Regierung Nordzyperns stürzt über Misstrauensvotum

Die konservative Regierung der international nicht anerkannten Türkischen Republik Nordzypern ist über ein Misstrauensvotum gestürzt. Bei einer Abstimmung im Parlament erhielt das Kabinett von Ministerpräsident Irsen Kücük gestern Abend lediglich 21 Stimmen der regierenden Partei der Nationalen Einheit (UBP), 27 Abgeordnete der Opposition stimmten gegen die Regierung. Kücük werde morgen seinen Rücktritt einreichen, erklärte Parlamentspräsident Hasan Bozer.

Neuwahl im Juli

Mit dem Misstrauensvotum wollte die Opposition gegen die Wirtschaftspolitik der Regierung protestieren, namentlich gegen ein Privatisierungsprogramm. In der vergangenen Woche hatten sich acht abtrünnige Abgeordnete der UBP der Opposition angeschlossen. Die Regierung hatte bereits vor dem Misstrauensvotum vorgezogene Neuwahlen für den 28. Juli angekündigt.
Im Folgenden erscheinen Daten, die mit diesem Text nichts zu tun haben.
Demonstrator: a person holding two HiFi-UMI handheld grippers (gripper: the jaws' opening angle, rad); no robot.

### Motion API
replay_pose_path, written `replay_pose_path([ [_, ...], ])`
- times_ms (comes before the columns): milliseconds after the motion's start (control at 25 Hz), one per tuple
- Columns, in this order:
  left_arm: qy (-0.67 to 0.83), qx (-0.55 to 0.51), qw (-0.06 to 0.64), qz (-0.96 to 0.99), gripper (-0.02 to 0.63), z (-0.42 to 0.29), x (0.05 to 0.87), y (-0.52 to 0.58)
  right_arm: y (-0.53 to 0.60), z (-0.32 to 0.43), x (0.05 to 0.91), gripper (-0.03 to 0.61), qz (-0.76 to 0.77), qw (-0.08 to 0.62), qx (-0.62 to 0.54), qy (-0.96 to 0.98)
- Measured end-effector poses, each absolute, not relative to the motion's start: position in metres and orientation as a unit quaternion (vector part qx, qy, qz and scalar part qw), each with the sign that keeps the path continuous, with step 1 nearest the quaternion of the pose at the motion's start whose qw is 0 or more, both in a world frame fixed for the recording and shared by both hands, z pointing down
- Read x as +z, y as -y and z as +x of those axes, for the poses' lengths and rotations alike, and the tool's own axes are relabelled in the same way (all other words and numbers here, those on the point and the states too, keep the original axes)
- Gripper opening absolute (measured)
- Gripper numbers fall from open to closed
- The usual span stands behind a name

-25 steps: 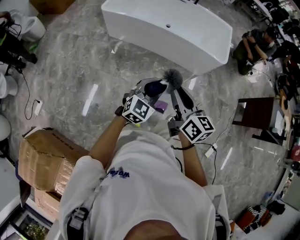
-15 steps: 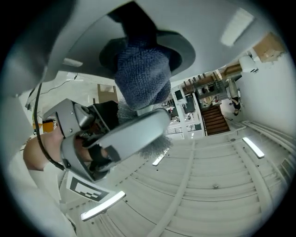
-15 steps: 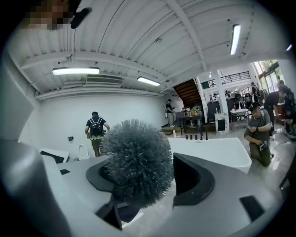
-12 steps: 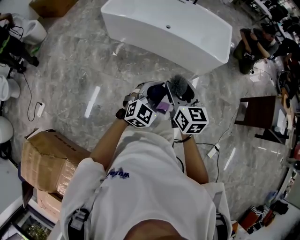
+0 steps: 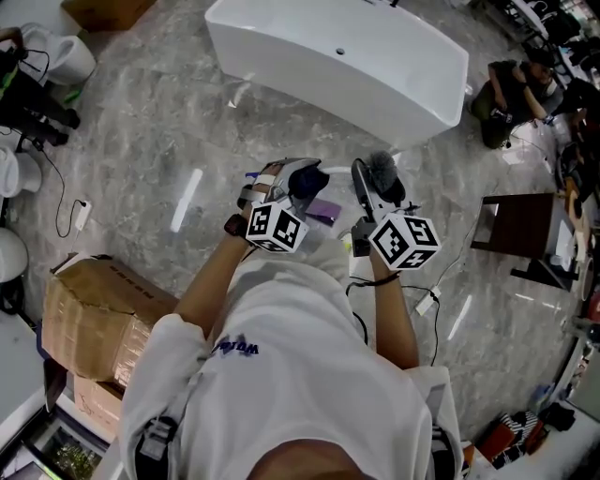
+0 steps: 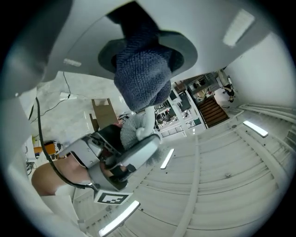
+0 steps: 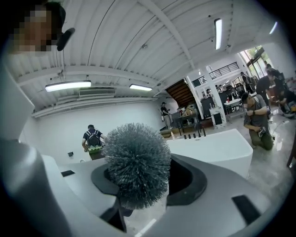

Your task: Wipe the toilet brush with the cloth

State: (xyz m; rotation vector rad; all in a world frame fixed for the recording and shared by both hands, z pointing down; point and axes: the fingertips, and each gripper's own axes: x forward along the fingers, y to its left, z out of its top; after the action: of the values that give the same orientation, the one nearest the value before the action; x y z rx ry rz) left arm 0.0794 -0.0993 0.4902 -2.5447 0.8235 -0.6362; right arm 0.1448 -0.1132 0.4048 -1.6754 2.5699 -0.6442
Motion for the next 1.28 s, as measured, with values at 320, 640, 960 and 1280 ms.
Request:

Die Mittelmeerinsel ist geteilt, seit nationalistische Zypern-Griechen mit einem Putsch in Nikosia den Anschluss Zyperns an Griechenland durchsetzen wollten und die Türkei daraufhin 1974 Truppen in den Nordteil der Insel entsandte. Noch heute sind in der nur von Ankara anerkannten Türkischen Republik Nordzypern mehr als 30.000 türkische Soldaten stationiert.